Anastasia remembered her restorative art class, when she'd felt not like a mortuary science student but a sculptress, forming ears, noses, eyelids, even hands, out of wax and pieces of tape and plastic. More than once in the years since, she'd used that skill—for an ear chopped off in an accident, an eyelid lost to cancer, a hand mangled on the job.
Anastasia hooked up Curren's new embalming machine. She smiled, remembering when she'd described it to her father on her last visit—her mother had blocked her ears and left the room.
"It looks a lot like Mom's bread-making machine," Anastasia had explained. "There's a canister that holds about two gallons on the top, and switches and controls on an aluminum base." He'd roared and promised not to tell Ruth and thus ruin his wife's latest culinary hobby. She had a hard enough time with her only remaining child in the death care industry, as Anastasia had taught her to refer to it.
Anastasia leaned slightly over her former teacher, and began to work.

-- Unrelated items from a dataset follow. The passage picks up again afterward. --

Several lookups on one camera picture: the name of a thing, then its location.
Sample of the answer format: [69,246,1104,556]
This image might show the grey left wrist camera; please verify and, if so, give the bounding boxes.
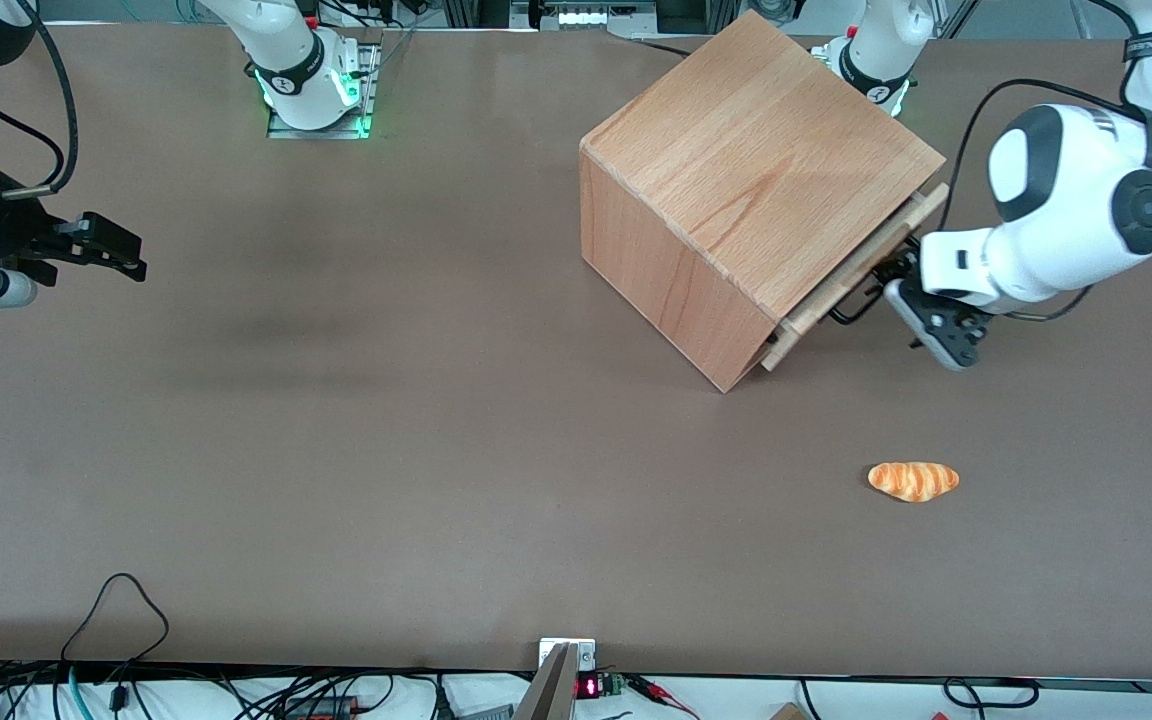
[883,278,994,372]

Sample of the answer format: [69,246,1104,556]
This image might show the red and black clip leads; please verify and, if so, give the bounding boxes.
[624,674,702,719]

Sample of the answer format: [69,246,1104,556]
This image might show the orange and black device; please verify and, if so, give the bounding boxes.
[284,694,369,720]

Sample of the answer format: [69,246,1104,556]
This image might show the wooden drawer with black handle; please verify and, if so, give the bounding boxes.
[758,183,951,373]

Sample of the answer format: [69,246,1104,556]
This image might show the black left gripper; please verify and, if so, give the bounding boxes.
[841,249,927,323]

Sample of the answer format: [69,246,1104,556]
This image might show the light wooden drawer cabinet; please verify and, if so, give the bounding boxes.
[579,10,947,394]

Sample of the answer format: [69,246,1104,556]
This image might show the black coiled edge cable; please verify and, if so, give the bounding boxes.
[942,677,1041,710]

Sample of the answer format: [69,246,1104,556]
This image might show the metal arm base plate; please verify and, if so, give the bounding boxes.
[266,33,383,140]

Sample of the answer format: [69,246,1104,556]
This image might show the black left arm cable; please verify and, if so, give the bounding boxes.
[939,77,1152,234]

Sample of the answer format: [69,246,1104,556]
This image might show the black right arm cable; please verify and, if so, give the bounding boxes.
[0,0,80,197]

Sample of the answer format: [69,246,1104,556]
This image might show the grey metal camera mount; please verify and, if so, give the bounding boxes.
[513,637,598,720]

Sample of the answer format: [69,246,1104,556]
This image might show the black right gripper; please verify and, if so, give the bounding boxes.
[0,168,149,288]

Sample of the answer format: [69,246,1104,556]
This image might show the black looped table cable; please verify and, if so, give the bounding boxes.
[60,572,171,669]

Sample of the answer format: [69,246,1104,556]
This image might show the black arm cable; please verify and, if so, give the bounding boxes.
[0,0,80,197]
[939,77,1152,234]

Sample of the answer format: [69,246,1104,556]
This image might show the orange striped toy bread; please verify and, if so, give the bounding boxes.
[867,461,961,503]

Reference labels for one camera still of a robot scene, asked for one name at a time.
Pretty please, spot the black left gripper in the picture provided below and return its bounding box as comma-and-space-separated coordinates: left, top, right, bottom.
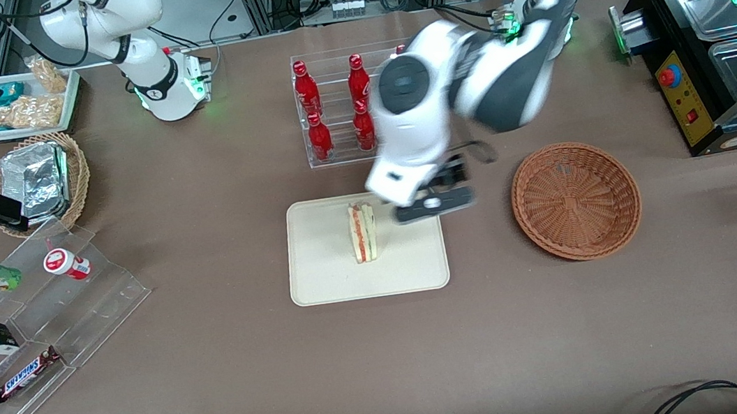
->
390, 152, 478, 225

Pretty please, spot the triangular sandwich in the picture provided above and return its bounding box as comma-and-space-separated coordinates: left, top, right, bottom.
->
346, 199, 382, 265

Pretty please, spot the light tan wicker basket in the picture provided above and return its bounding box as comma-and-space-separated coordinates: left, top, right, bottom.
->
0, 128, 98, 242

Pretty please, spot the round brown wicker basket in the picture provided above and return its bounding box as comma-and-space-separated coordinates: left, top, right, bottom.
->
505, 134, 648, 269

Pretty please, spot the cream plastic serving tray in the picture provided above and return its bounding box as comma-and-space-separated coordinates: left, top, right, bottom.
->
279, 183, 452, 309

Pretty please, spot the red white-lidded cup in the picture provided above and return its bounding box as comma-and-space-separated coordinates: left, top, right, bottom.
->
41, 244, 94, 285

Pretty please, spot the clear peanut snack bag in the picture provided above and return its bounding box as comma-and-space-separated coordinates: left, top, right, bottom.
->
25, 52, 71, 96
0, 91, 66, 135

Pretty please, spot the teal snack packet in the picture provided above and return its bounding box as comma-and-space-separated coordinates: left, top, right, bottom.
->
0, 80, 27, 107

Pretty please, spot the clear acrylic bottle rack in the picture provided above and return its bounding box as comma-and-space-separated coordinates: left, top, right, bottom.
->
288, 37, 425, 171

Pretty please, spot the clear acrylic stepped display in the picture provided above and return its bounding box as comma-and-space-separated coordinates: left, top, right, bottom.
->
0, 205, 168, 414

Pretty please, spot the Snickers chocolate bar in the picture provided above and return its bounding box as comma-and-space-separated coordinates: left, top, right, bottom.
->
0, 345, 67, 404

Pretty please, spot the white power strip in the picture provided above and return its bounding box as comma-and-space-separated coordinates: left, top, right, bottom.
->
329, 0, 368, 21

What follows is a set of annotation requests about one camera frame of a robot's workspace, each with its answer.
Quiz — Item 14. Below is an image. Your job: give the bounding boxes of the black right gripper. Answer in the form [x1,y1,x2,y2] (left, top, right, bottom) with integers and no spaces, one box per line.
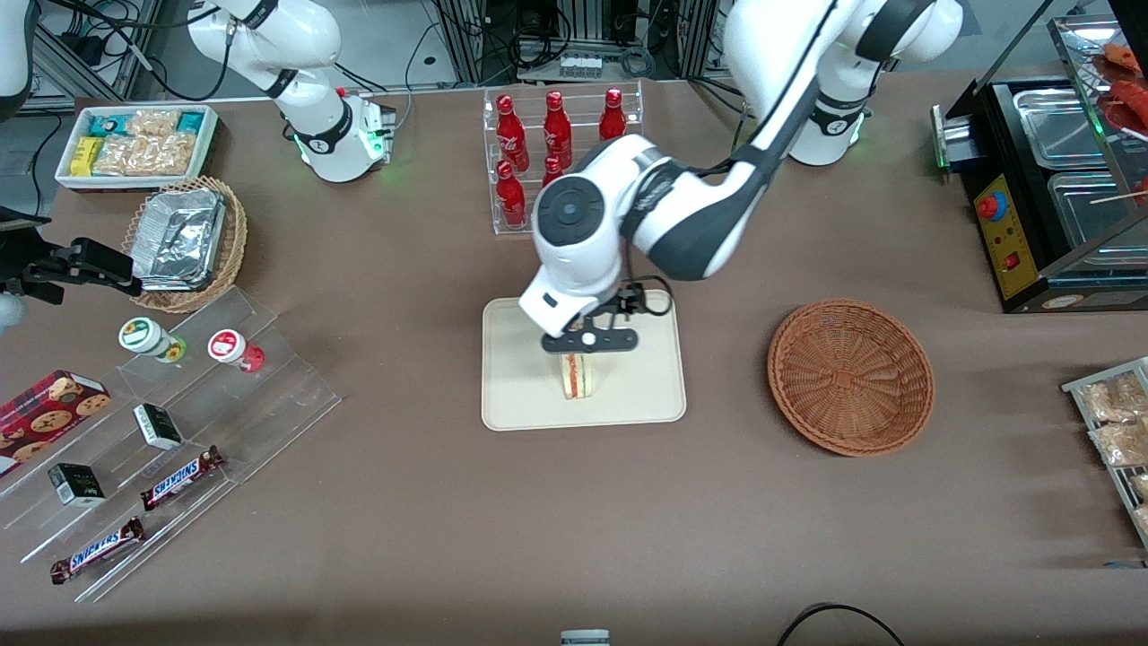
[0,208,144,304]

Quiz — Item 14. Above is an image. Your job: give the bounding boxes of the triangular sandwich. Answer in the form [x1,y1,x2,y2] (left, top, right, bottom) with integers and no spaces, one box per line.
[560,352,599,401]

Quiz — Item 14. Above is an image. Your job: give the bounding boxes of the cream plastic tray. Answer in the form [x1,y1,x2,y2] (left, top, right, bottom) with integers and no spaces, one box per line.
[482,289,688,432]

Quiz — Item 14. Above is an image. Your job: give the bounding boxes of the light wicker basket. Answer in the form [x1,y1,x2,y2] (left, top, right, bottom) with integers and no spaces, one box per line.
[123,176,248,314]

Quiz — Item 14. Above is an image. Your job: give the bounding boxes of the round brown wicker basket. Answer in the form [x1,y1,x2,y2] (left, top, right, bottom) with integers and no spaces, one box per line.
[767,299,936,458]

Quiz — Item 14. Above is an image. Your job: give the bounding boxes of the green lid cup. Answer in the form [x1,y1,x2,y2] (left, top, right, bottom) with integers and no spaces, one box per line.
[118,317,187,364]

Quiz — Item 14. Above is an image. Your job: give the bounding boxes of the stacked aluminium foil trays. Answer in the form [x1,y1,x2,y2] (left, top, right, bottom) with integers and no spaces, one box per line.
[131,188,227,292]

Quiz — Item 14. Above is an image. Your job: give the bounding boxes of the white rectangular snack bin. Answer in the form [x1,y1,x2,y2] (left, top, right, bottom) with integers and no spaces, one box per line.
[56,104,219,192]

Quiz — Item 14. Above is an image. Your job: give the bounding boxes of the clear cracker bag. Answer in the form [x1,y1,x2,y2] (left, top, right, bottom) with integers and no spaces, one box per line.
[126,109,181,138]
[92,133,197,178]

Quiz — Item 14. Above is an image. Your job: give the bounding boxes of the red lid cup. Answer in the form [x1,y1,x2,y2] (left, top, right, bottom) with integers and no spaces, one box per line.
[207,328,266,374]

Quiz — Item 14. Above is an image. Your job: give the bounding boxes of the clear acrylic bottle rack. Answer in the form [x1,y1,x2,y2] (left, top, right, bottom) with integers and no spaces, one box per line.
[483,81,645,236]

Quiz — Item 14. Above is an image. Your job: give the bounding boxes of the red cookie box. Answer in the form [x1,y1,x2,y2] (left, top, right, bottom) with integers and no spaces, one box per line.
[0,370,112,478]

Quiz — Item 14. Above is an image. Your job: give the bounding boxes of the small black white box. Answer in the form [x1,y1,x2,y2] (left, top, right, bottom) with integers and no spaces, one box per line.
[133,403,184,451]
[48,463,107,508]

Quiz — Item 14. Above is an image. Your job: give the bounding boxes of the clear acrylic stepped display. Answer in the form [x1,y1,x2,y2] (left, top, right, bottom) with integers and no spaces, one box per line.
[0,285,343,604]

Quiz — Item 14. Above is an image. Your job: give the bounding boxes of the snickers bar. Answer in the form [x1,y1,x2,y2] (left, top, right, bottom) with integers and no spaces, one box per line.
[140,446,225,512]
[49,517,146,585]

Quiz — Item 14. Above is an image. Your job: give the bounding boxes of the black food warmer case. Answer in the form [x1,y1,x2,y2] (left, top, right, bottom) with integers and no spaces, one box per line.
[931,0,1148,315]

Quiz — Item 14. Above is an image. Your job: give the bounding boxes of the steel food pan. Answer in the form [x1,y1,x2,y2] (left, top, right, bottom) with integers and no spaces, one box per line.
[1013,87,1118,170]
[1048,170,1148,249]

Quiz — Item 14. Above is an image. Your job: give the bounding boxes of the red sausages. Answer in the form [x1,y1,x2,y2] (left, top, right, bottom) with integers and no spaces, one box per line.
[1094,40,1148,135]

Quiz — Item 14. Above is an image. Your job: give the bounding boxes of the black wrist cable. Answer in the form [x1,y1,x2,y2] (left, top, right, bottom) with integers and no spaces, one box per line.
[619,276,675,320]

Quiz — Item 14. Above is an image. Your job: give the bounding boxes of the black floor cable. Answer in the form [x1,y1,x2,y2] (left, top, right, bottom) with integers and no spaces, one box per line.
[776,603,907,646]

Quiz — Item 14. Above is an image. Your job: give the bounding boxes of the white wire rack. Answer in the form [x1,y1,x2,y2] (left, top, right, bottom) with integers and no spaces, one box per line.
[1061,357,1148,550]

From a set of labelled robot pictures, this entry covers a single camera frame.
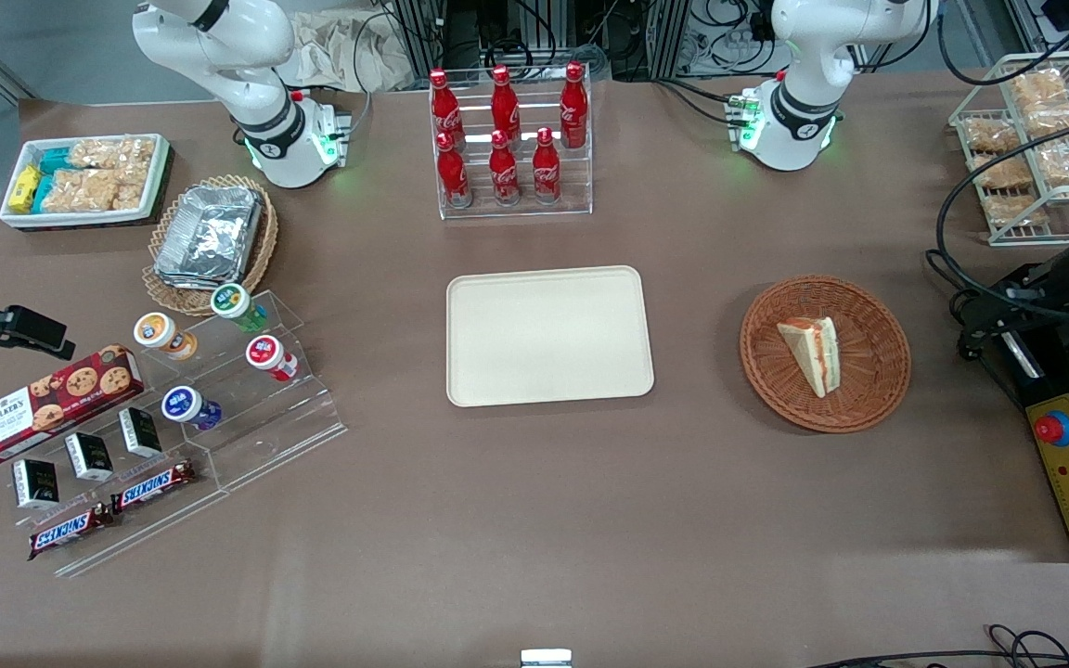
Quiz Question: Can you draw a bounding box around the red Walkers cookie box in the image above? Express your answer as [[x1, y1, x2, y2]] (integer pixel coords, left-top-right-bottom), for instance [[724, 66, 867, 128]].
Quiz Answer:
[[0, 344, 146, 465]]

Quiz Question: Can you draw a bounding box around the small black box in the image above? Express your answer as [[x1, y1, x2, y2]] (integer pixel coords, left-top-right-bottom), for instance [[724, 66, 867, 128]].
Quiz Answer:
[[13, 458, 61, 510], [65, 432, 115, 482], [119, 406, 163, 459]]

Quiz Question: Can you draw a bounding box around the clear acrylic stepped display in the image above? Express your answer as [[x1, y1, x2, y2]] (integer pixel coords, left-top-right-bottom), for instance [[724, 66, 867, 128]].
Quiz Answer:
[[0, 289, 348, 578]]

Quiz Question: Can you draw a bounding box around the black appliance base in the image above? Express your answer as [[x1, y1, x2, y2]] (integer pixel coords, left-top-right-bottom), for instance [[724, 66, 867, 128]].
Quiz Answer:
[[975, 264, 1069, 409]]

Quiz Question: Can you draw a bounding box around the orange yogurt bottle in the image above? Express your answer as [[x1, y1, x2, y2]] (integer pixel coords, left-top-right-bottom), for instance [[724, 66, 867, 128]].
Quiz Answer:
[[134, 313, 200, 363]]

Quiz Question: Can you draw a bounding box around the white rectangular snack bin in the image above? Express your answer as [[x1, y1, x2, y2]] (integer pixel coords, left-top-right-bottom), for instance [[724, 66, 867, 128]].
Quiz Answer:
[[0, 134, 171, 229]]

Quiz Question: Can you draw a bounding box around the green lid yogurt bottle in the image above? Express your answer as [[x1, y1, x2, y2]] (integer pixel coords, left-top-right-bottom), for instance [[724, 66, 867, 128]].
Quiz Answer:
[[211, 283, 269, 334]]

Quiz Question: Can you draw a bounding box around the light wicker basket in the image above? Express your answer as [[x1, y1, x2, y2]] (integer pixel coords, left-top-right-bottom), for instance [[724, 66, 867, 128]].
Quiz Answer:
[[142, 174, 278, 317]]

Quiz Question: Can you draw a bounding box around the thick black cable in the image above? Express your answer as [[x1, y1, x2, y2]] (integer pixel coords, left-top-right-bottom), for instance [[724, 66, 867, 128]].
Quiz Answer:
[[924, 139, 1069, 363]]

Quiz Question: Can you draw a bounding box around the Snickers bar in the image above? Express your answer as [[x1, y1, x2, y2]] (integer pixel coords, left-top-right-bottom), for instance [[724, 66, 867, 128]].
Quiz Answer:
[[111, 460, 197, 514], [29, 504, 116, 561]]

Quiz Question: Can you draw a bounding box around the aluminium equipment frame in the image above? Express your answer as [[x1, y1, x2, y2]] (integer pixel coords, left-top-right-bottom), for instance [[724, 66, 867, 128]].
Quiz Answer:
[[384, 0, 777, 84]]

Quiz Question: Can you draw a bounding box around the red lid yogurt bottle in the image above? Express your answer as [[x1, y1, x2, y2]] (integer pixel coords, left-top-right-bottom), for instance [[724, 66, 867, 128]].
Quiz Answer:
[[246, 335, 300, 383]]

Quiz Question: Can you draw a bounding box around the red cola bottle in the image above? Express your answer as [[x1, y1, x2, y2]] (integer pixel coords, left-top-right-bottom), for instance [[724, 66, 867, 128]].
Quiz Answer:
[[430, 70, 466, 151], [560, 62, 589, 150], [491, 65, 522, 140], [532, 127, 562, 205], [435, 132, 473, 209], [489, 130, 522, 207]]

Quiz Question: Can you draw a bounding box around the triangle sandwich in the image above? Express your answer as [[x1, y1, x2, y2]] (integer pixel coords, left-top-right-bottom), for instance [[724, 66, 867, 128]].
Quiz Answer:
[[777, 316, 841, 399]]

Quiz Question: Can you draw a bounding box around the white wire rack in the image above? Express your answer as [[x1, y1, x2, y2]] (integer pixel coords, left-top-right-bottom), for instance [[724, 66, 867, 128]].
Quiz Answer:
[[948, 50, 1069, 247]]

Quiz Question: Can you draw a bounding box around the black cable on table edge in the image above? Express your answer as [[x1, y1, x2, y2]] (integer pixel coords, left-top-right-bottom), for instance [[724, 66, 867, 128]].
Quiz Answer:
[[804, 624, 1069, 668]]

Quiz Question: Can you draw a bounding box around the yellow snack packet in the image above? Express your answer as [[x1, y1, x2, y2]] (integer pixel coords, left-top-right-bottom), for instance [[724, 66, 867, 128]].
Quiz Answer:
[[9, 165, 43, 213]]

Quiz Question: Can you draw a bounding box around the beige plastic tray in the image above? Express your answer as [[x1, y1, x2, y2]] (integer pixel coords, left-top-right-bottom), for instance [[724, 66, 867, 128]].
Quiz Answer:
[[445, 265, 655, 408]]

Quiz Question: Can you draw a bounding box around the silver metal bar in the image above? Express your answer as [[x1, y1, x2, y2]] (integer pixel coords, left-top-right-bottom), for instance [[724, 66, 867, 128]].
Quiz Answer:
[[997, 329, 1044, 382]]

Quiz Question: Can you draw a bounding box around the clear bag of crackers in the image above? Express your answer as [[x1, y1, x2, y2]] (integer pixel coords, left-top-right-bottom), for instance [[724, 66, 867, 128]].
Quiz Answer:
[[70, 138, 156, 173], [43, 170, 148, 213]]

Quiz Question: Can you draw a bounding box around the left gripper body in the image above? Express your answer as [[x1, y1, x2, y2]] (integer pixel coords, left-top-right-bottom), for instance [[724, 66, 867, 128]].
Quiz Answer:
[[1006, 229, 1069, 326]]

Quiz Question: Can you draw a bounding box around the blue lid yogurt bottle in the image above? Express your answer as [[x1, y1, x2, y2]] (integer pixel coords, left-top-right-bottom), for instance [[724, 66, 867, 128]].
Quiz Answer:
[[161, 386, 224, 432]]

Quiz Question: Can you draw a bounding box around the stack of foil containers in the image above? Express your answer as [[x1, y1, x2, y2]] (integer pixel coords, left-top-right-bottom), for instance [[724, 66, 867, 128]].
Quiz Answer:
[[153, 186, 264, 291]]

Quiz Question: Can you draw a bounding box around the crumpled brown paper bag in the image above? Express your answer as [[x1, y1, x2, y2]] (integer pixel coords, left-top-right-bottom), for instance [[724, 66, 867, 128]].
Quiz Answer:
[[291, 9, 417, 94]]

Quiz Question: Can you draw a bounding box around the clear acrylic bottle stand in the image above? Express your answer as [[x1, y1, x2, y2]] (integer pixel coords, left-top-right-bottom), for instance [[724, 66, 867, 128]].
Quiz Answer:
[[430, 65, 594, 221]]

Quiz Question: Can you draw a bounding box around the brown wicker basket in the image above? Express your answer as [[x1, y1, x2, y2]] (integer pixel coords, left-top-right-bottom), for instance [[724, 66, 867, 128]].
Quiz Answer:
[[740, 275, 912, 434]]

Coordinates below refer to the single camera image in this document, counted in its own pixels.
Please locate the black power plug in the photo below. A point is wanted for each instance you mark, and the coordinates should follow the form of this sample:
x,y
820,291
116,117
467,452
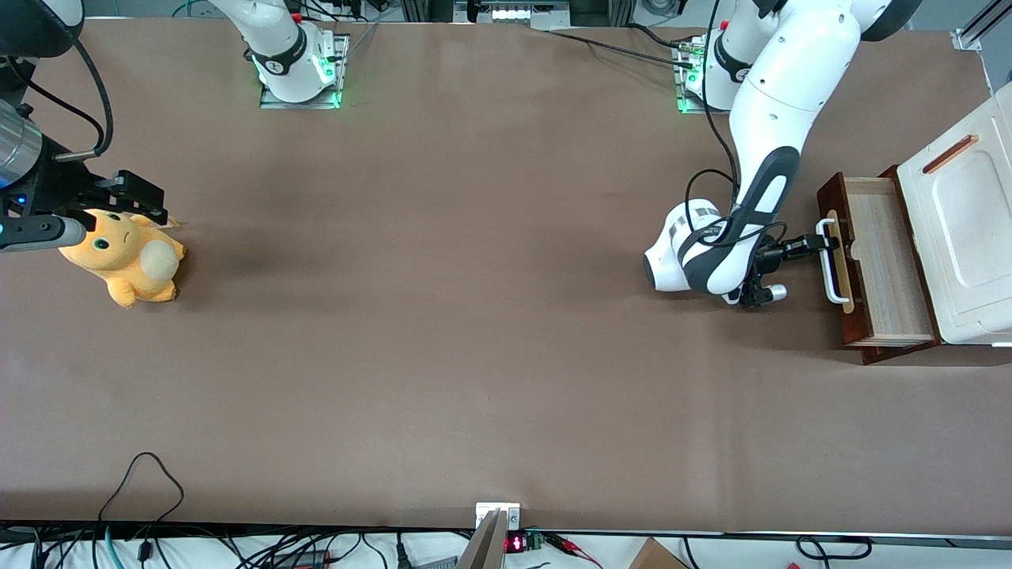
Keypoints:
x,y
402,553

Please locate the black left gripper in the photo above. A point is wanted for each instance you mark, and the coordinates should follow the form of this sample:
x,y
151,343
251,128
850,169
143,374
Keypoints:
x,y
775,253

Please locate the black power adapter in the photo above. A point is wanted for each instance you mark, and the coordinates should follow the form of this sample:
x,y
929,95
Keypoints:
x,y
304,559

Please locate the white power strip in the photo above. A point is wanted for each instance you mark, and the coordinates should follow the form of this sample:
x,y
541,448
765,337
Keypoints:
x,y
514,14

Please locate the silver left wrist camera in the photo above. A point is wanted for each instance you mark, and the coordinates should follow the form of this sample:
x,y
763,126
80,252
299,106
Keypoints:
x,y
773,292

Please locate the red black clip leads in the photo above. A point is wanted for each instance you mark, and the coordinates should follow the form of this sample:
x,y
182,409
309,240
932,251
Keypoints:
x,y
565,544

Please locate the cream white plastic box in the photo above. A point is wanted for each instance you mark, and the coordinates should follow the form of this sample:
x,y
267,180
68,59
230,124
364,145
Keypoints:
x,y
972,237

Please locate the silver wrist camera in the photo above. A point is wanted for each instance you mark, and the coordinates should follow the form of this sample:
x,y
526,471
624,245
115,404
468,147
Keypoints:
x,y
773,292
43,233

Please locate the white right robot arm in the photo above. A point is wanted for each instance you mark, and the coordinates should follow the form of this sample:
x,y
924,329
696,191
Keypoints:
x,y
277,39

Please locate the white metal bracket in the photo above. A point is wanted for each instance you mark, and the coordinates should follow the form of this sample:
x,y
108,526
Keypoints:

She stepped back from the table to see Ed Curren at the door again, this time in jeans and a light blue crewneck shirt, looking cool enough for a Berkeley singles group party, where he was probably headed. Ed let it be known that he was on the scene again and ready to kick it, now that divorce number three was final. Anastasia had always wanted to ask Ed how he kept up his cheerful spirit all these years in such a dark business.
Anastasia worked in four or five prep rooms in the course of a year, but Curren's was her favorite, partly because of Ed himself, and partly because it was the most modern and well-lighted. Ed had been one of the first to break away from the stark white look, with soothing apple-green painted walls and tile floor. A special, isolated air-conditioning and ventilation system ensured that no unseemly odors recirculated through the building. Even though the prep room was far from the visiting parlors, Curren's was soundproofed, so there was no danger that mourners would hear the clinking of metal instruments against the table, the hum of the motorized injector, or the telltale sound of running water.
"Since you're captive here," Ed said, pointing to the tubes draped over Mrs. Granger, "I'll whine a bit."
"The raves don't start this early huh?"
Ed gave her a thumbs-up, a wink, and a click of his tongue, one of his stock composite gestures.
"I'll bet the whine is about the Last Lights, Incorporated saga. Another visit from their illustrious CEO?" Anastasia asked.